Another dispatch from...
(image courtesy of Robb Allen)

4 comments:

Ancient Woodsman said...

Apparently all Nagin needs to do is to get George Lucas to tell the investigators that it all never happened quite that way.

And the internet boards will explode with,"But way back when, Lucas said that Nagin said...and now Lucas says...!!!"

And since the distraction is way over there, we're walking this way...this way...walking...

Bubblehead Les. said...

Hans Shot First. Eat Your Chili any way you like it. It's all Bush's Fault. And the best Handgun in the World is the Glock 1911A1.

That should cover it.

Johnnyreb™ said...

It's about time, and couldn't happen to a nicer guy.

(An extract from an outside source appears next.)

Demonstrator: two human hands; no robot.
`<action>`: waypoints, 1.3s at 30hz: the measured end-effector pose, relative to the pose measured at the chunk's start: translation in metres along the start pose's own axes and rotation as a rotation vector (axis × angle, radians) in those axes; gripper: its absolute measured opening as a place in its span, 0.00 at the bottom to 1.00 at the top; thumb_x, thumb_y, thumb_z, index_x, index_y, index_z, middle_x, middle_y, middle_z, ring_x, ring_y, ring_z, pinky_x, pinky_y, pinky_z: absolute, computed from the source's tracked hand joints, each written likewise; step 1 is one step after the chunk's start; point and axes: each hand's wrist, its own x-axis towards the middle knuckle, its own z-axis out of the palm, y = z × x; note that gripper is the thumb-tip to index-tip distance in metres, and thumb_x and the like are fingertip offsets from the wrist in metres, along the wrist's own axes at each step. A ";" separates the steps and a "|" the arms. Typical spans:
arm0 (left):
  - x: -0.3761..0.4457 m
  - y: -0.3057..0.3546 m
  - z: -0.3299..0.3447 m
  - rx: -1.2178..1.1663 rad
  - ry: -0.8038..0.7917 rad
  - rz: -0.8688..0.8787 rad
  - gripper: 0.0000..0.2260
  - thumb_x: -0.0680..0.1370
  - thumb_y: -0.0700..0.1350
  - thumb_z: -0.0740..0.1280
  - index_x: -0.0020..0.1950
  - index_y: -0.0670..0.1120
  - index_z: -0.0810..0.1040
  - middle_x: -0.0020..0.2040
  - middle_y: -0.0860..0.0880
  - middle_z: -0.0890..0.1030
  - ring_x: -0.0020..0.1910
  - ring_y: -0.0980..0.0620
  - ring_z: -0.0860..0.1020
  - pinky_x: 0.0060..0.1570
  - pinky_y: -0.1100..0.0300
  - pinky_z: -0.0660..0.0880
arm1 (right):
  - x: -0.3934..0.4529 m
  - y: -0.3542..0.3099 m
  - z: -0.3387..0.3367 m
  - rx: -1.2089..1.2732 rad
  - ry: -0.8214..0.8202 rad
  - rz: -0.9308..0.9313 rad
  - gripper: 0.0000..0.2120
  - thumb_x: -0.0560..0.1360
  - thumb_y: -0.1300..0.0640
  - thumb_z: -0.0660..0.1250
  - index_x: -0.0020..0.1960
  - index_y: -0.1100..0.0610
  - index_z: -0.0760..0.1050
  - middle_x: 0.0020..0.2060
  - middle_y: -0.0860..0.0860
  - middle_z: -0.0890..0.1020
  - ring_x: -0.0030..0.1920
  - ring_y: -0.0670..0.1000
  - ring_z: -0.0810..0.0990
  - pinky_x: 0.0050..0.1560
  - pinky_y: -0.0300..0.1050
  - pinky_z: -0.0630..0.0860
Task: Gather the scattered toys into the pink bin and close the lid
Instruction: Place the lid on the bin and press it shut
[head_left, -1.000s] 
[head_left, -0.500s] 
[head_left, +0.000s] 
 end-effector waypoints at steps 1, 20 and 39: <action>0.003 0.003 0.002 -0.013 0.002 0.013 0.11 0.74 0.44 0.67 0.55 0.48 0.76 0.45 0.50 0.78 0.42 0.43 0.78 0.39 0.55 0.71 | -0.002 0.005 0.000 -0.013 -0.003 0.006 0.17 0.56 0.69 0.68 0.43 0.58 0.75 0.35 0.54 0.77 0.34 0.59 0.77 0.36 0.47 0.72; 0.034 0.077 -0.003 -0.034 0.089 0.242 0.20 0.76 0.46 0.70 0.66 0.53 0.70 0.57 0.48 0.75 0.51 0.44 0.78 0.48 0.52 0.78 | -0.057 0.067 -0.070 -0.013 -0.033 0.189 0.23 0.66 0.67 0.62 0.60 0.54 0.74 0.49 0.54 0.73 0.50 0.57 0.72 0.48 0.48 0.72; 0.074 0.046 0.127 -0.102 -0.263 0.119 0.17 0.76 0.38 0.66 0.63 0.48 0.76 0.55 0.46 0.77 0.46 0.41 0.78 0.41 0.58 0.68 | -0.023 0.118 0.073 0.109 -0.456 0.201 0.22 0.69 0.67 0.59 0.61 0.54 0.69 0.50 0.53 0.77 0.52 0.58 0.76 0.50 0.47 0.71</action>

Stopped in the lower 9th ward (during the Katrina debacle) to relieve a flagger on our crew, so she could take a break. And up rolls this Caddy with what looked to be full of teenage girls.

Ole RayRay was showing off his driving skills, when he drove over the curb to get around the traffic cones we had setup.

We were demo'ing asbestos houses on that street, so his little neighborhood tour ended with him being ordered out of the 'containment area'.

Maybe he can share a cell with William "Refrigerator" Jefferson ...

Weer'd Beard said...

He's a member of MAIG isn't he? This is to be expected!